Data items
# # #

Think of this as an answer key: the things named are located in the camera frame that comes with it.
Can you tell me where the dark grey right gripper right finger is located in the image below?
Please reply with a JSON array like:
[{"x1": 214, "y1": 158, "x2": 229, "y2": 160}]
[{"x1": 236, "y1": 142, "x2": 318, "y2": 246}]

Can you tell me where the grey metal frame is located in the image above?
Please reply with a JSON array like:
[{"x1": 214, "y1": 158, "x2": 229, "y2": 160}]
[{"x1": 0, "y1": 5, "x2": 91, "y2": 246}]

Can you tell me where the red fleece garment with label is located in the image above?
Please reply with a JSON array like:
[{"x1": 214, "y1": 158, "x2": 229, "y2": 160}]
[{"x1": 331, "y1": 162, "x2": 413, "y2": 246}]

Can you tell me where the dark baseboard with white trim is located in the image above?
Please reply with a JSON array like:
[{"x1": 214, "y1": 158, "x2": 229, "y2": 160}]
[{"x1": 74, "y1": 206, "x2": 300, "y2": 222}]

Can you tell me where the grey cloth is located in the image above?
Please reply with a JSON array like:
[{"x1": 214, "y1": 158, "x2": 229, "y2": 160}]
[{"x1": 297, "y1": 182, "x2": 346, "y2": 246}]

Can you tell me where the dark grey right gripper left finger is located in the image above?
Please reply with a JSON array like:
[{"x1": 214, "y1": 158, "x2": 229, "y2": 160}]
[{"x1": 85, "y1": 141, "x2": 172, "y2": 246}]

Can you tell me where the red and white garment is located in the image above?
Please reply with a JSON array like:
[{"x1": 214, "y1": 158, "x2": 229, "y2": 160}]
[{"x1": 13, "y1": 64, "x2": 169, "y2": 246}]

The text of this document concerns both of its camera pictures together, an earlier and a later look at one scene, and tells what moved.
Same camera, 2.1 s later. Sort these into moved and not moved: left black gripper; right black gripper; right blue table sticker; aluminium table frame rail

# # #

# [DESCRIPTION OF THE TASK]
Copy all the entries exactly.

# [SOLUTION TO THE EXERCISE]
Think of this as an answer key: the things named are located in the camera frame that comes with it.
Can you tell me where the dark grey right gripper right finger is located in the image below?
Please reply with a JSON array like:
[{"x1": 214, "y1": 158, "x2": 229, "y2": 160}]
[{"x1": 236, "y1": 142, "x2": 318, "y2": 246}]

Can you tell me where the grey metal frame is located in the image above?
Please reply with a JSON array like:
[{"x1": 214, "y1": 158, "x2": 229, "y2": 160}]
[{"x1": 0, "y1": 5, "x2": 91, "y2": 246}]

Can you tell me where the red fleece garment with label is located in the image above?
Please reply with a JSON array like:
[{"x1": 214, "y1": 158, "x2": 229, "y2": 160}]
[{"x1": 331, "y1": 162, "x2": 413, "y2": 246}]

Can you tell me where the dark baseboard with white trim is located in the image above?
Please reply with a JSON array like:
[{"x1": 214, "y1": 158, "x2": 229, "y2": 160}]
[{"x1": 74, "y1": 206, "x2": 300, "y2": 222}]

Can you tell me where the grey cloth is located in the image above?
Please reply with a JSON array like:
[{"x1": 214, "y1": 158, "x2": 229, "y2": 160}]
[{"x1": 297, "y1": 182, "x2": 346, "y2": 246}]

Can you tell me where the dark grey right gripper left finger is located in the image above?
Please reply with a JSON array like:
[{"x1": 214, "y1": 158, "x2": 229, "y2": 160}]
[{"x1": 85, "y1": 141, "x2": 172, "y2": 246}]

Can you tell me where the red and white garment is located in the image above?
Please reply with a JSON array like:
[{"x1": 214, "y1": 158, "x2": 229, "y2": 160}]
[{"x1": 13, "y1": 64, "x2": 169, "y2": 246}]

The text of this document concerns both of its camera pictures together, an earlier and a later look at one scene, and tells what moved.
Same camera, 2.1 s later. Sort these into moved and not moved: left black gripper; right black gripper; right blue table sticker; aluminium table frame rail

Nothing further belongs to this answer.